On March 16, the Star Tribune reported on "fury" at a standing-room-only meeting in the small city of Carver ("Met Council's housing plan draws ill will"). The topic was a proposed 68-unit housing project to conform to the council's affordable-housing plan. But the underlying problem is broader and deeper.

Some argue that the decision taken decades ago to put affordable housing in core cities was a mistake. But we need to be realistic about what we can do now, how long it would take, and — crucially — how affordable housing and transit are related.

To that last point, let me be blunt: If low-income people are "put" (stuck?) in small colonies in the suburbs — and that's what the Metropolitan Council's plan really amounts to — how are they supposed to get around? How will they visit their friends and extended family in the geographic communities they moved from?

To achieve equity and justice, we can and must survey all our options today. But, frankly, we also must diffuse widespread anger about what many see as the Met Council's heavy-handed, half-baked approach.

Fortunately, there is something we can do immediately to achieve a kind of instant transit-to-work equity. This proposed improvement also will establish needed transit links for future low-income residents of suburban affordable housing.

Here are some relevant facts:

About 40 percent of workers in downtown Minneapolis commute using transit. Every weekday morning, 711 buses roll down Marquette or 2nd avenues, bringing in tens of thousands of suburban express commuters. This does not include Minneapolis day-and-evening city routes.

Those 711 buses are on 104 express routes — most are shiny and new, and many sport free onboard Wi-Fi. All travel partly or mostly on a freeway. The average express route has seven buses coming in each morning.

However, only 90 of those 711 incoming buses are on a reverse-commute route. The other 621 buses often deadhead back for another run.

To be conservative, let's start by assuming that half of the disparity between incoming buses and outgoing buses — about 300 bus runs — could and should be used for more reverse commuting.

But let's not think "routes" — let's think in terms of trips to work. Instead of deadheading, each trip should have its own published, online schedule — for one point-to-point bus run at freeway speed — to one of 300 top employment locations throughout the Twin Cities.

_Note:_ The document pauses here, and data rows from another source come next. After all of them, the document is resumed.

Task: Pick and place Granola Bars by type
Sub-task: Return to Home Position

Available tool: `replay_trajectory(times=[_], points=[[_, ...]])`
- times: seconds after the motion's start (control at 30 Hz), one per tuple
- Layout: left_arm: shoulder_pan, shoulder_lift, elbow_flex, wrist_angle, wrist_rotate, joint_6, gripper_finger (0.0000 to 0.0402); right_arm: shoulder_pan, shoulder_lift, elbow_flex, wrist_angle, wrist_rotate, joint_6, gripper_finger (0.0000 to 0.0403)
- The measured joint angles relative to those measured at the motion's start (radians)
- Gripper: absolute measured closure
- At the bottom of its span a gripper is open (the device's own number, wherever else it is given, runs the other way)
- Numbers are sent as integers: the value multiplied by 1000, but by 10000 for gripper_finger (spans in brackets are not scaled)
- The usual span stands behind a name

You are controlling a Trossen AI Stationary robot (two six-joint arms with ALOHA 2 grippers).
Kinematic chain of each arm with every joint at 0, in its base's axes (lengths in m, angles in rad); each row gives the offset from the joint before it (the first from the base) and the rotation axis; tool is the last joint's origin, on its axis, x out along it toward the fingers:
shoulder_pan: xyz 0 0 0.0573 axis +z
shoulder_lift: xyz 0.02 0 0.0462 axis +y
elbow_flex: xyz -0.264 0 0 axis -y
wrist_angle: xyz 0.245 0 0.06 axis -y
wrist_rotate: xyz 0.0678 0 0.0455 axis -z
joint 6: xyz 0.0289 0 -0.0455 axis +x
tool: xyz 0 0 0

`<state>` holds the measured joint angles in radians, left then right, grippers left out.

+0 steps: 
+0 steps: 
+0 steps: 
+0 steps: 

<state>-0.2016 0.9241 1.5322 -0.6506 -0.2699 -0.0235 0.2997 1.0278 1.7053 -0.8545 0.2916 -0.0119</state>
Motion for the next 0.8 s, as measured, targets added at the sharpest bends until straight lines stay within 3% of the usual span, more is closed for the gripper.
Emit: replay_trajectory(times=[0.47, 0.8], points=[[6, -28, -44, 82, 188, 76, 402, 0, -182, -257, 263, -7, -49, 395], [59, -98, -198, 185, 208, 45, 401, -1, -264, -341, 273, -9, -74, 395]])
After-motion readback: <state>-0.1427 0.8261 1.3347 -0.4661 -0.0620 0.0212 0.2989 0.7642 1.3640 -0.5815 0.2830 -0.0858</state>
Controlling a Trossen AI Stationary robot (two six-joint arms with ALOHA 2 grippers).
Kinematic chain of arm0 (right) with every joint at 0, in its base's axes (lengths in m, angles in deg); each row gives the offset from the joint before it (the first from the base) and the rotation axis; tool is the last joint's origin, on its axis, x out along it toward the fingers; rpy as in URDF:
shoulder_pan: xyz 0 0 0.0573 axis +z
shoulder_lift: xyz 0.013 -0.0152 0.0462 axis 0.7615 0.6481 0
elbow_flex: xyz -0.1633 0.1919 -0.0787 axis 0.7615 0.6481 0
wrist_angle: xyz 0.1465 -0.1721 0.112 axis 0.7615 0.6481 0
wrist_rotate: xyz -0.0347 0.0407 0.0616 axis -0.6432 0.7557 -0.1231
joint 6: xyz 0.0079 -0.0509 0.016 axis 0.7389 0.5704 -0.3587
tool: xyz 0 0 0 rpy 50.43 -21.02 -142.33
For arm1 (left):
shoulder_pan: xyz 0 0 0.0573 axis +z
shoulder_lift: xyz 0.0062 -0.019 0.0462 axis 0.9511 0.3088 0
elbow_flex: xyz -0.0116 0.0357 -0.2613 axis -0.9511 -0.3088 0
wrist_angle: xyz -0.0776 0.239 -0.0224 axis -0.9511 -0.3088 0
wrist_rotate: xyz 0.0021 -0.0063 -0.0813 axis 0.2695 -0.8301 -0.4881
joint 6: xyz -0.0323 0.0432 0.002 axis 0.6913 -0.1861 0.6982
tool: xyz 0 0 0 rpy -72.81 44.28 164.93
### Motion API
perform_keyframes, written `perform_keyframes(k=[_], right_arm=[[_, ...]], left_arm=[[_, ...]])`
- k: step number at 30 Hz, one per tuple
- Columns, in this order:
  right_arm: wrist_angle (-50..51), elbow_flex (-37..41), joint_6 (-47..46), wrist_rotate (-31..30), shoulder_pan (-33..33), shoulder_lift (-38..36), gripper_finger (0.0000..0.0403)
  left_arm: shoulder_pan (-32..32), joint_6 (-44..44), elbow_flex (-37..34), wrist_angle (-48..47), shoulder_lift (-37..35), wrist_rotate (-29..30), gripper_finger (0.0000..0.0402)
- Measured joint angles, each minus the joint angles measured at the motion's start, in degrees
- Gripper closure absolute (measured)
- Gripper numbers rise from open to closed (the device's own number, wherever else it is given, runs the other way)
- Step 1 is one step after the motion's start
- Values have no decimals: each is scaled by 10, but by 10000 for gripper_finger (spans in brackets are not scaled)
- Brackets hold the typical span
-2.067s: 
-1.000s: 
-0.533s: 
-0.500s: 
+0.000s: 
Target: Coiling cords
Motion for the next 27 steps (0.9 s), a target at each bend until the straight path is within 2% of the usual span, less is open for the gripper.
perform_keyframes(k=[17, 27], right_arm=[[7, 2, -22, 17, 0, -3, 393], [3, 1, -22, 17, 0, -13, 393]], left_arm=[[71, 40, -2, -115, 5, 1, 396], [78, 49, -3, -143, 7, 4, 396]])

Here's where the instant transit-to-work equity part comes in: Minneapolis neighborhoods with high concentrations of poverty are within a 20-minute morning city street bus run to link up with these proposed trip-to-work buses. All 300 of these job destinations would be accessible.

In the afternoons, we'd just run it all backward.

This transit-to-work system wouldn't be based on income. Anyone near downtown could commute to these major job destinations in the Twin Cities. Your job moves? Different job? No problem.

Many enhancements merit study. Each bus could stop twice (oh, all right, a few times), resulting in two morning and two afternoon runs to the 300 (or more) point-to-point jobs destinations. We could add a third stop on the Interstate 494-694 beltway — and a beltway loop route — so people could short-circuit the hub-and-spoke system.

The difference between commuter buses and reverse-commute runs is a disparity in transit access to jobs. Of course, we don't want to take away transit from suburban commuters. But, as a matter of justice, we can and should provide transit-to-work equity — the same number of commuting and reverse-commuting trips. For efficiency, some trips could be with Metro Mobility buses, vans or even taxis. (Uber? Humm.)

In this century, we can and should make hub-and-spoke commuting — and transit-to-work equity — a two-way street.

Bob (Again) Carney Jr. is a registered lobbyist for We the People, an informal association.